TO DO :: Omitting all images, set down every line below exactly as it appears.
::: THE DATA
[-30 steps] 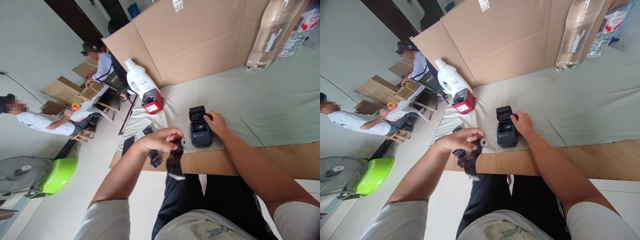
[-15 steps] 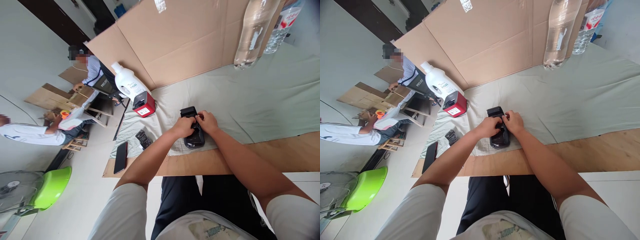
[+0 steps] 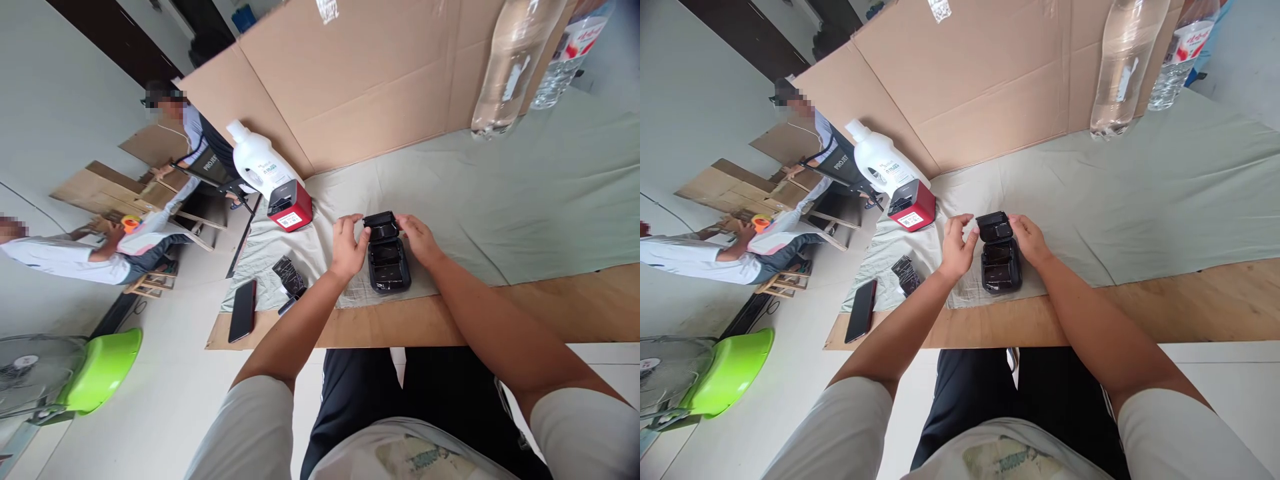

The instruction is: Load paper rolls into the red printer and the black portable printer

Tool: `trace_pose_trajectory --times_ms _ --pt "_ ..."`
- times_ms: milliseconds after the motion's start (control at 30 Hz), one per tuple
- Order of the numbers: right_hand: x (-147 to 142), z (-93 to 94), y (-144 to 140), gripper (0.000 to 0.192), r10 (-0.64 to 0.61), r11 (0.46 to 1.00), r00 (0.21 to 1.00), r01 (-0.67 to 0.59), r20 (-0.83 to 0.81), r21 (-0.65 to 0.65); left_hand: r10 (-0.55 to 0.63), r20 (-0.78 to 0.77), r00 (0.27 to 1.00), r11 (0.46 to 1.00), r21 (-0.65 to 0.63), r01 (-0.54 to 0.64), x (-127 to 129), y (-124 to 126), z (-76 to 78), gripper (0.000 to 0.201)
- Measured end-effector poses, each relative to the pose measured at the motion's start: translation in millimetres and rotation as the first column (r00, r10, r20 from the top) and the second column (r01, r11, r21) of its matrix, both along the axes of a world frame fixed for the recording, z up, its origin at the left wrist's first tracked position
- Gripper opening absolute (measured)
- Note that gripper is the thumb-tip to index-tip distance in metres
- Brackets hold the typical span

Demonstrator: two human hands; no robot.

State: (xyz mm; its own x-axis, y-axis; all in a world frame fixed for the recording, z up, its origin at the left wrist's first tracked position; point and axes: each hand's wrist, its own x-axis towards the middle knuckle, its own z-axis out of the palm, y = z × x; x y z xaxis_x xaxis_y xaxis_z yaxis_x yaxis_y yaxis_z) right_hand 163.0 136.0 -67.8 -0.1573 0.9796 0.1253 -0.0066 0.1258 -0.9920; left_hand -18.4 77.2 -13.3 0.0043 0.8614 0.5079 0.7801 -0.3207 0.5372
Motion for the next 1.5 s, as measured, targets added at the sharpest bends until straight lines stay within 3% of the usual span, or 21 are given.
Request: trace_pose_trajectory --times_ms 100,233,400,500,600,700,833,1033,1200,1333,1400,1500 --pt "2.8 5.0 -2.3 0.06 -0.033 0.999 0.999 0.032 -0.043 -0.043 -0.042 0.097 0.994 0.999 -0.022 0.044 -3.5 -7.6 -5.7 0.056" --pt "3.6 5.8 -2.3 0.053 -0.051 0.998 0.999 0.051 -0.01 -0.028 -0.142 0.218 0.966 0.987 -0.041 0.154 2.5 -23.7 -20.9 0.053" --pt "-0.7 2.8 -3.6 0.04 0.057 0.997 0.991 -0.062 0.121 0.044 -0.055 0.364 0.93 0.992 -0.087 0.093 15.0 -31.4 -49.2 0.042" --pt "-0.8 3.1 -6.6 0.042 0.197 0.97 0.947 -0.226 0.255 0.092 -0.006 0.559 0.829 0.975 -0.179 0.128 19.0 -27.9 -62.8 0.044" --pt "2.1 5.6 -8.2 0.044 0.262 0.947 0.899 -0.31 0.352 0.087 -0.008 0.69 0.724 0.956 -0.207 0.208 18.7 -25.0 -70.4 0.052" --pt "5.5 10.0 -8.7 0.05 0.296 0.934 0.856 -0.352 0.424 0.058 -0.043 0.713 0.7 0.941 -0.206 0.268 16.4 -24.6 -72.7 0.058" --pt "7.1 15.7 -10.6 0.049 0.313 0.917 0.806 -0.395 0.501 0.062 -0.093 0.662 0.743 0.938 -0.191 0.288 15.3 -25.3 -71.4 0.061" --pt "6.4 15.7 -14.0 0.053 0.298 0.931 0.848 -0.36 0.439 0.064 -0.106 0.64 0.761 0.96 -0.133 0.246 15.9 -30.1 -68.0 0.057" --pt "15.8 21.7 -12.4 0.063 0.386 0.922 0.884 -0.376 0.265 -0.088 -0.157 0.645 0.748 0.961 -0.075 0.266 16.0 -40.8 -57.8 0.059" --pt "25.3 32.4 -15.7 0.08 0.506 0.842 0.846 -0.442 0.168 -0.31 -0.186 0.65 0.737 0.966 -0.018 0.26 18.8 -45.1 -52.9 0.061" --pt "25.5 35.5 -20.2 0.085 0.512 0.819 0.848 -0.434 0.138 -0.375 -0.201 0.664 0.72 0.965 0.007 0.263 19.4 -44.8 -54.7 0.062" --pt "21.4 35.2 -22.0 0.082 0.448 0.827 0.885 -0.355 0.13 -0.435 -0.161 0.673 0.722 0.973 -0.016 0.231 18.2 -42.0 -61.4 0.062"
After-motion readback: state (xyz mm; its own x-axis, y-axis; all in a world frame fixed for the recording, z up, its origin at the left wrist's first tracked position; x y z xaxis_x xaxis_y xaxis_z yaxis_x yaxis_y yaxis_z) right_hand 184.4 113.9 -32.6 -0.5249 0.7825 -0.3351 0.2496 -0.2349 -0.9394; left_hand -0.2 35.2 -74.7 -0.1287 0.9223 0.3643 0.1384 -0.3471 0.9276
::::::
THE COMPLETED TASK ::
[-30 steps] 
[-15 steps] 
[+0 steps] 

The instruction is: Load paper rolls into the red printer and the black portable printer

Tool: `trace_pose_trajectory --times_ms _ --pt "_ ..."`
- times_ms: milliseconds after the motion's start (control at 30 Hz), one per tuple
- Order of the numbers: right_hand: x (-147 to 142), z (-93 to 94), y (-144 to 140), gripper (0.000 to 0.192), r10 (-0.64 to 0.61), r11 (0.46 to 1.00), r00 (0.21 to 1.00), r01 (-0.67 to 0.59), r20 (-0.83 to 0.81), r21 (-0.65 to 0.65); left_hand: r10 (-0.55 to 0.63), r20 (-0.78 to 0.77), r00 (0.27 to 1.00), r11 (0.46 to 1.00), r21 (-0.65 to 0.63), r01 (-0.54 to 0.64), x (-127 to 129), y (-124 to 126), z (-76 to 78), gripper (0.000 to 0.201)
- Measured end-effector poses, each relative to the pose measured at the motion's start: translation in millimetres and rotation as the first column (r00, r10, r20 from the top) and the second column (r01, r11, r21) of its matrix, both along the axes of a world frame fixed for the recording, z up, its origin at the left wrist's first tracked position
- Gripper opening absolute (measured)
- Note that gripper is the thumb-tip to index-tip distance in metres
- Brackets hold the typical span

Demonstrator: two human hands; no robot.

State: (xyz mm; its own x-axis, y-axis; all in a world frame fixed for the recording, z up, its origin at the left wrist's first tracked position; point and axes: each hand's wrist, its own x-axis towards the middle knuckle, its own z-axis out of the palm, y = z × x; x y z xaxis_x xaxis_y xaxis_z yaxis_x yaxis_y yaxis_z) right_hand 163.0 136.0 -67.8 -0.1573 0.9796 0.1253 -0.0066 0.1258 -0.9920; left_hand -18.4 77.2 -13.3 0.0043 0.8614 0.5079 0.7801 -0.3207 0.5372
Motion for the next 1.5 s, as measured, targets added at the sharpest bends until straight lines stay within 3% of the usual span, or 21 are given.
Request: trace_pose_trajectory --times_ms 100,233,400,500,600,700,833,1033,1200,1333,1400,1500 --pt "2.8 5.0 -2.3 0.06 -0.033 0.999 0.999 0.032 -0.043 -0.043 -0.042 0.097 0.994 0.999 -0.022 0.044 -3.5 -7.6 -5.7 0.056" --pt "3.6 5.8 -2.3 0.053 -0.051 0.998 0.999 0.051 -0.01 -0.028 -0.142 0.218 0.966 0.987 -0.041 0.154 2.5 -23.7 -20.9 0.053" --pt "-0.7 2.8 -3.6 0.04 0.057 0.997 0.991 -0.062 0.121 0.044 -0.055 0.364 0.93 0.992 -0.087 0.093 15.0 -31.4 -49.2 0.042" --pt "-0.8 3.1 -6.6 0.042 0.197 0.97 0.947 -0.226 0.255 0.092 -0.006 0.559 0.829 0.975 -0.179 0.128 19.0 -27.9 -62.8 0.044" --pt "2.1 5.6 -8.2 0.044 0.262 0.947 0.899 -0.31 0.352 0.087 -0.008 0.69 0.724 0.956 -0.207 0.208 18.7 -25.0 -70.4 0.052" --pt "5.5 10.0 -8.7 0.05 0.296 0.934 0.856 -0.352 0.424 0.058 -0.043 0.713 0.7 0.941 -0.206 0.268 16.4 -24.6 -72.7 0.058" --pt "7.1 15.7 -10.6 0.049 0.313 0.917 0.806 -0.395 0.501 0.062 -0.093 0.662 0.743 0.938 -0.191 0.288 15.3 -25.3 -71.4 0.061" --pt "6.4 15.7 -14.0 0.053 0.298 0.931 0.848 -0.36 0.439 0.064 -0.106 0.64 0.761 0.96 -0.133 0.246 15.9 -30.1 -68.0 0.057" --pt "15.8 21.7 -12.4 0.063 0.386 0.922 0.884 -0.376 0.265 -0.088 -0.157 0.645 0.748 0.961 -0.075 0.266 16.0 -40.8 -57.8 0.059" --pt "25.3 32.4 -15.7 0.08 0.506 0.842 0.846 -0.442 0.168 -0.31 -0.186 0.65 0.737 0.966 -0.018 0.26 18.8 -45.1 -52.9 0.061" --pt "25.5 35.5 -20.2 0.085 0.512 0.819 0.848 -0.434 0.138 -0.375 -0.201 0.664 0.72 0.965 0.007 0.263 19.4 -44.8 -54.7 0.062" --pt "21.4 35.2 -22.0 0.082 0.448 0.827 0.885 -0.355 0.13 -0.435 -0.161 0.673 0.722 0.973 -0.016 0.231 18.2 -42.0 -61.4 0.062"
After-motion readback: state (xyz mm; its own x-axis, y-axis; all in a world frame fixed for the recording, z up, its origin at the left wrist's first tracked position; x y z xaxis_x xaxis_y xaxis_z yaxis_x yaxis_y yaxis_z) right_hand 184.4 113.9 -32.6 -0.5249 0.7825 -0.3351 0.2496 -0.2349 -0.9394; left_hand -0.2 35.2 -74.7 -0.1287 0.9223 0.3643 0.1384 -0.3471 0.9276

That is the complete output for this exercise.